Some of Princeton’s biggest institutions have opted to use this free, open source program. Princeton Public Library is transitioning to Drupal, and that’s understandable because libraries are traditionally strapped for cash. But Princeton University and the Institute for Advanced Study also use the free Drupal instead of a licensed commercial program, and they are hardly lacking in funds.

The do-it-yourself mentality of programmers, I discovered, attracts them to open source programs. They support the “little guys” (themselves) against the “big guys” (Microsoft). For instance, Linux is the quintessential anti-Microsoft program.

“It’s easy to get connected to open source software,” says Jeffrey Berliner, manager of the 20-person computing team at the Institute for Advanced Study (IAS). Licensed software requires not just the initial price, but additional charges for help desk support and add-ons. In contrast, says Berliner, “It’s easy to try open source programs out and see which ones work. They are really able to compete with programs that are much more expensive.”

Drupal won’t be popular with pharmaceutical firms but is gaining popularity with educational institutions. That’s because universities try to disperse information, whereas pharmas need to be careful about approvals and authorizations, and the commercial programs are stronger in those areas. The IAS began moving its huge website to Drupal in 2009 and finished the process last year. Ias.edu logs in 100,000 sessions per month (not page views, but viewer sessions). Among its thousands of pages are lots of online videos of lectures and concerts. Yet Drupal keeps it so well-organized that just two people work on it, not even full time.

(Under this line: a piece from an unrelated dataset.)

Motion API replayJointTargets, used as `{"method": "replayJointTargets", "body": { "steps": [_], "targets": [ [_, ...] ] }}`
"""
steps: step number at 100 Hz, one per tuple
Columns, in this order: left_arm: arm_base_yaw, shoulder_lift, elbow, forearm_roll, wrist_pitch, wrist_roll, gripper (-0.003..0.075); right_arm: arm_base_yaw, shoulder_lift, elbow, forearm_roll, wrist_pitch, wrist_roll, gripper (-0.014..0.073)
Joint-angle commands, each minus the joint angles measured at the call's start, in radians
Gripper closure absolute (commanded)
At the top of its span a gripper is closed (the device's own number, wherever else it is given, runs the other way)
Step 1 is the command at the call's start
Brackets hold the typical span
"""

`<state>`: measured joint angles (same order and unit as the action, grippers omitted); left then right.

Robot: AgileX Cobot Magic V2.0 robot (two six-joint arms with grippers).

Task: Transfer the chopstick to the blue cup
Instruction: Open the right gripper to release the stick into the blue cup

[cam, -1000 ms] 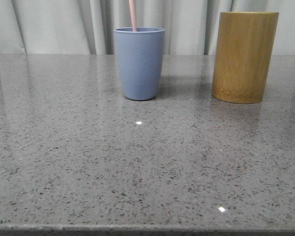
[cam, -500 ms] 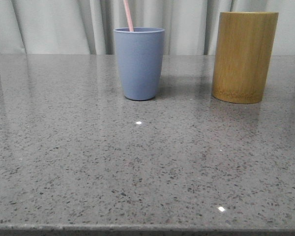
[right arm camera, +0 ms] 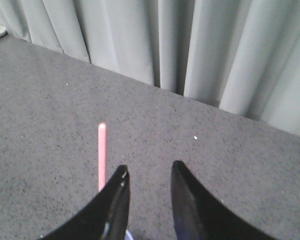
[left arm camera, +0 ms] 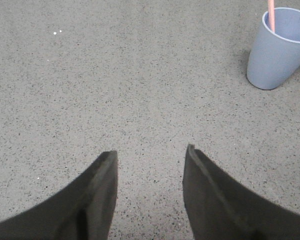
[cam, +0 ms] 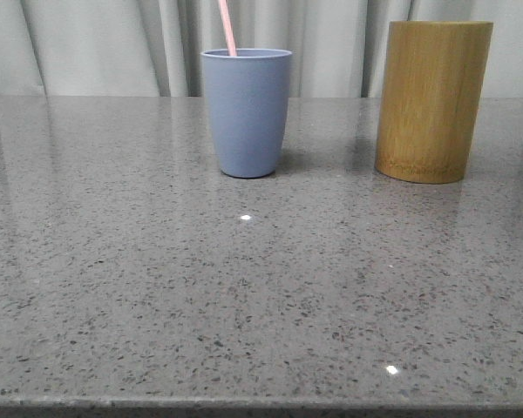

Peter Bromberg, assistant director of the Princeton Public Library, says that PPL is moving from html to Drupal sometime this spring. A 1988 graduate of Rutgers, he has his MLS from Rutgers and came to Princeton in 2010. “Drupal’s content management system allows us to decentralize the management and updating care of our website. With Drupal it’s very easy to assign out certain pages to certain staff members.” Just six people work on the current website, but 20 staffers will be authorized to update their information on the database on the new one.

Other advantages, says Bromberg, is that PPL will not have to pay separately for its events module and a blogging module. “Drupal has hundreds of thousands of free modules and is continually being improved.” Modules can be added as needs arise. “It gives us more control over the look and feel.”

Drupal has its free competitors (Joomla — used by U.S. 1’s princetoninfo.com — and WordPress) as well as its commercial rivals (Lotus, DotNetNuke, and Ektron), among others. Its first author, Dries Buytaert, is a 33-year-old native of Antwerp, Belgium. He tried to name the software (according to Wikipedia) after the Dutch word for village (“dorp”) but mistyped it when checking the domain name, and thought that “druppel” (drop of water) sounded better.

Just because Drupal is open source doesn’t mean that nobody ever makes any money from it. In 2007 Buytaert founded a commercial firm, Acquia, which operates as Red Hat does for Linux. Peter Wolanin, a Princeton University graduate whose career also includes a stint with Signum Biosciences, is a “momentum specialist” at Acquia and co-hosts the Drupal meetups along with David Hernandez, also of the Institute for Advanced Study.

Ben Bakelaar, who is scheduled to make a presentation at the March 1 meeting on PPL’s website, started attending the Drupal meetups in January, shortly after he came on board. In his previous job at Rutgers, his alma mater, he used a commercial CMS, Microsoft-based SiteFinity, which might cost a couple of thousand dollars for the license, plus yearly support of $500 to $1,000. “Drupal is good,” he says. “The community of developers and users are all very supportive and interactive. If you have any questions, you can always find an answer.”

Of the free CMS programs, says Bakelaar, Joomla is the most complicated and WordPress the most user friendly. “WordPress has a built-in structure, whereas Drupal does not enforce any structure; it is up to you to find what you need and build it directly.” In other words, no program is really “free.” If you are not doing the programming yourself, you pay the consultant to figure it out.